• Exercise:
Every line of the listing belongs in your answer exactly as written; the images do not.

• Data block:
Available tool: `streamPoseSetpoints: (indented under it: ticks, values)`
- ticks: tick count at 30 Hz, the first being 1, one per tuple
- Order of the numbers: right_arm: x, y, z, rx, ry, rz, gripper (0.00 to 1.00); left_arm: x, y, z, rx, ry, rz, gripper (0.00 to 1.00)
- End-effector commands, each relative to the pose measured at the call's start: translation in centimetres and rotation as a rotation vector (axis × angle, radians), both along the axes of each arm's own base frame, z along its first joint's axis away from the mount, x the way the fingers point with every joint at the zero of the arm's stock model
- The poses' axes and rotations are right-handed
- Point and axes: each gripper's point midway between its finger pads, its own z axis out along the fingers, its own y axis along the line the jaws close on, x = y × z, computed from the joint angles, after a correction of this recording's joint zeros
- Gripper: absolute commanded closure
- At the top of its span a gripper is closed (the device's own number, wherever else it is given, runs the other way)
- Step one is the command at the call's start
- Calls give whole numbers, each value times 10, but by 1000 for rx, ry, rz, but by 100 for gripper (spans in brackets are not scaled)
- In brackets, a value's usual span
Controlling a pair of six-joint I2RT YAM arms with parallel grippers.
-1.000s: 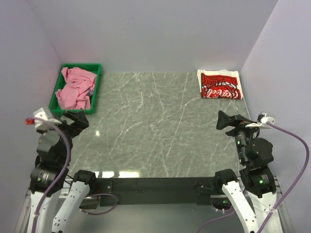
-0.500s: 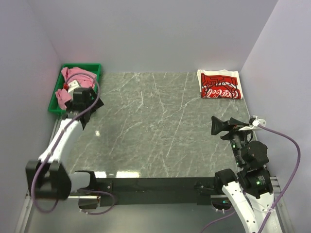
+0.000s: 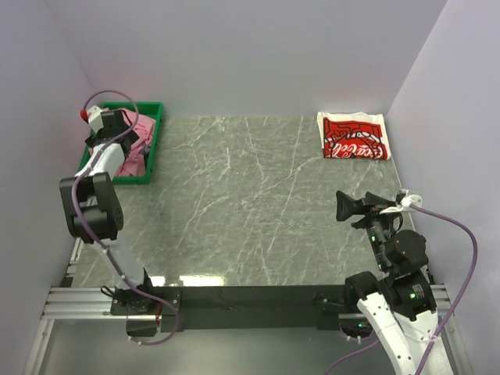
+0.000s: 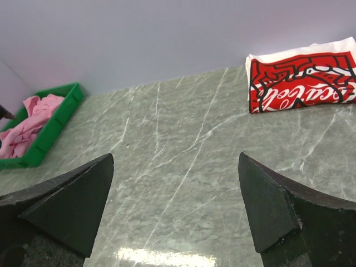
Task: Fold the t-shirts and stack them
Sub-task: Grab the tshirt from the pile, then move the tshirt to the center of the board
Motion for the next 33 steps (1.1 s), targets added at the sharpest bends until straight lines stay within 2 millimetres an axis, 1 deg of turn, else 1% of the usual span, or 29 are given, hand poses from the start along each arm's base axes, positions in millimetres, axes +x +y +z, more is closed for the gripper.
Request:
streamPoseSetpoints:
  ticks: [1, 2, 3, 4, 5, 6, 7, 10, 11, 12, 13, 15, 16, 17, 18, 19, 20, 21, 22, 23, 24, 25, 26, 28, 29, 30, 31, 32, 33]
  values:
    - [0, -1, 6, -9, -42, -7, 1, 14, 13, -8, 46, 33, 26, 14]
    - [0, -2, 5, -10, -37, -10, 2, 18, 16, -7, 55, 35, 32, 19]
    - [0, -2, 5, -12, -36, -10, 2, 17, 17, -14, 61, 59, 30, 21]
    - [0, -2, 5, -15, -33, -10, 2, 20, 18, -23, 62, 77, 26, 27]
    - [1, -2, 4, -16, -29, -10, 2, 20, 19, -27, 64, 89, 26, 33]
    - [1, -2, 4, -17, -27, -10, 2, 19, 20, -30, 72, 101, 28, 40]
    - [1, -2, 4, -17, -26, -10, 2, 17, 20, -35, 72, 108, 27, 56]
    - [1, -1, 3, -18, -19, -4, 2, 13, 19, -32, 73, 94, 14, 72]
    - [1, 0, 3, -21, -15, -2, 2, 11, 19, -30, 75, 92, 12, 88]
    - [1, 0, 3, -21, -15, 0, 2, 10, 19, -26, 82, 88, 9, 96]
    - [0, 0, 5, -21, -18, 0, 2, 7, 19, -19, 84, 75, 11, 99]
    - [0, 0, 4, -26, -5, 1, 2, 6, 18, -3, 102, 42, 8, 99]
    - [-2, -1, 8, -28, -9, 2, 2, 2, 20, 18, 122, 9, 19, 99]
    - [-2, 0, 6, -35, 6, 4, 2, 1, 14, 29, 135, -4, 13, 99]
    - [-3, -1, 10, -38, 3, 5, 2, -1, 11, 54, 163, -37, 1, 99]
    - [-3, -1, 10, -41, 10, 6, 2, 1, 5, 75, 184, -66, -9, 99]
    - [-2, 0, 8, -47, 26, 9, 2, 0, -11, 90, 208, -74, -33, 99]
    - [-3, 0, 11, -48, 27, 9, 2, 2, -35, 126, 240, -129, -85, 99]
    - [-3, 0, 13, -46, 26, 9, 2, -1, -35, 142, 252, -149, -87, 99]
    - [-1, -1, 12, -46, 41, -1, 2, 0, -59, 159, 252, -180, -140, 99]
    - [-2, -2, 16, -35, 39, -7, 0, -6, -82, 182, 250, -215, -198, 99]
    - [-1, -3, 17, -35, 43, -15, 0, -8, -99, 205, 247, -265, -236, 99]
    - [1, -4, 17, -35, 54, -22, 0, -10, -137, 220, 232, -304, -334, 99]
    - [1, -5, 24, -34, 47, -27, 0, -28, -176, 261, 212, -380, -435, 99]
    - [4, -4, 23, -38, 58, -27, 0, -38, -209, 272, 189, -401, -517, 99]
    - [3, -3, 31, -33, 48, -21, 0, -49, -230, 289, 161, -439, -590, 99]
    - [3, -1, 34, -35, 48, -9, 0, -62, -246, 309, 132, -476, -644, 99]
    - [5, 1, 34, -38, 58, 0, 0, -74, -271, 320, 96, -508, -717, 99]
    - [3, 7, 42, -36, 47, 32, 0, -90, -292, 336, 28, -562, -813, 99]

• Response to this exercise:
Available tool: `streamPoseSetpoints: (indented under it: ticks, values)`
- ticks: tick count at 30 Hz, the first being 1, one per tuple
- Order of the numbers: right_arm: x, y, z, rx, ry, rz, gripper (0.00 to 1.00); left_arm: x, y, z, rx, ry, rz, gripper (0.00 to 1.00)
- End-effector commands, each relative to the pose measured at the call's start: translation in centimetres and rotation as a rotation vector (axis × angle, radians), both along the axes of each arm's own base frame, z along its first joint's axis away from the mount, x the way the fingers point with every joint at the zero of the arm's stock model
- The poses' axes and rotations are right-handed
- Point and axes: each gripper's point midway between its finger pads, its own z axis out along the fingers, its own y axis along the line the jaws close on, x = y × z, computed from the joint angles, after a correction of this recording's joint zeros
- Gripper: absolute commanded closure
- At the top of its span a gripper is closed (the device's own number, wherever else it is given, runs the other way)
- Step one is the command at the call's start
- Calls give whole numbers, each value times 10, but by 1000 for rx, ry, rz, but by 100 for gripper (spans in brackets are not scaled)
- In brackets, a value's usual span
Controlling a pair of six-joint I2RT YAM arms with parallel grippers.
-1.000s: 
-0.500s: 
+0.000s: 
+0.000s: 
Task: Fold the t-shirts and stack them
Sub-task: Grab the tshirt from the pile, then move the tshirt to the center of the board
Motion for the next 33 steps (1.1 s), targets added at the sharpest bends until straight lines stay within 2 millimetres an axis, 1 deg of turn, else 1% of the usual span, or 29 are given, hand poses from the start along each arm's base axes, positions in millimetres, axes +x +y +z, more is closed for the gripper.
Request:
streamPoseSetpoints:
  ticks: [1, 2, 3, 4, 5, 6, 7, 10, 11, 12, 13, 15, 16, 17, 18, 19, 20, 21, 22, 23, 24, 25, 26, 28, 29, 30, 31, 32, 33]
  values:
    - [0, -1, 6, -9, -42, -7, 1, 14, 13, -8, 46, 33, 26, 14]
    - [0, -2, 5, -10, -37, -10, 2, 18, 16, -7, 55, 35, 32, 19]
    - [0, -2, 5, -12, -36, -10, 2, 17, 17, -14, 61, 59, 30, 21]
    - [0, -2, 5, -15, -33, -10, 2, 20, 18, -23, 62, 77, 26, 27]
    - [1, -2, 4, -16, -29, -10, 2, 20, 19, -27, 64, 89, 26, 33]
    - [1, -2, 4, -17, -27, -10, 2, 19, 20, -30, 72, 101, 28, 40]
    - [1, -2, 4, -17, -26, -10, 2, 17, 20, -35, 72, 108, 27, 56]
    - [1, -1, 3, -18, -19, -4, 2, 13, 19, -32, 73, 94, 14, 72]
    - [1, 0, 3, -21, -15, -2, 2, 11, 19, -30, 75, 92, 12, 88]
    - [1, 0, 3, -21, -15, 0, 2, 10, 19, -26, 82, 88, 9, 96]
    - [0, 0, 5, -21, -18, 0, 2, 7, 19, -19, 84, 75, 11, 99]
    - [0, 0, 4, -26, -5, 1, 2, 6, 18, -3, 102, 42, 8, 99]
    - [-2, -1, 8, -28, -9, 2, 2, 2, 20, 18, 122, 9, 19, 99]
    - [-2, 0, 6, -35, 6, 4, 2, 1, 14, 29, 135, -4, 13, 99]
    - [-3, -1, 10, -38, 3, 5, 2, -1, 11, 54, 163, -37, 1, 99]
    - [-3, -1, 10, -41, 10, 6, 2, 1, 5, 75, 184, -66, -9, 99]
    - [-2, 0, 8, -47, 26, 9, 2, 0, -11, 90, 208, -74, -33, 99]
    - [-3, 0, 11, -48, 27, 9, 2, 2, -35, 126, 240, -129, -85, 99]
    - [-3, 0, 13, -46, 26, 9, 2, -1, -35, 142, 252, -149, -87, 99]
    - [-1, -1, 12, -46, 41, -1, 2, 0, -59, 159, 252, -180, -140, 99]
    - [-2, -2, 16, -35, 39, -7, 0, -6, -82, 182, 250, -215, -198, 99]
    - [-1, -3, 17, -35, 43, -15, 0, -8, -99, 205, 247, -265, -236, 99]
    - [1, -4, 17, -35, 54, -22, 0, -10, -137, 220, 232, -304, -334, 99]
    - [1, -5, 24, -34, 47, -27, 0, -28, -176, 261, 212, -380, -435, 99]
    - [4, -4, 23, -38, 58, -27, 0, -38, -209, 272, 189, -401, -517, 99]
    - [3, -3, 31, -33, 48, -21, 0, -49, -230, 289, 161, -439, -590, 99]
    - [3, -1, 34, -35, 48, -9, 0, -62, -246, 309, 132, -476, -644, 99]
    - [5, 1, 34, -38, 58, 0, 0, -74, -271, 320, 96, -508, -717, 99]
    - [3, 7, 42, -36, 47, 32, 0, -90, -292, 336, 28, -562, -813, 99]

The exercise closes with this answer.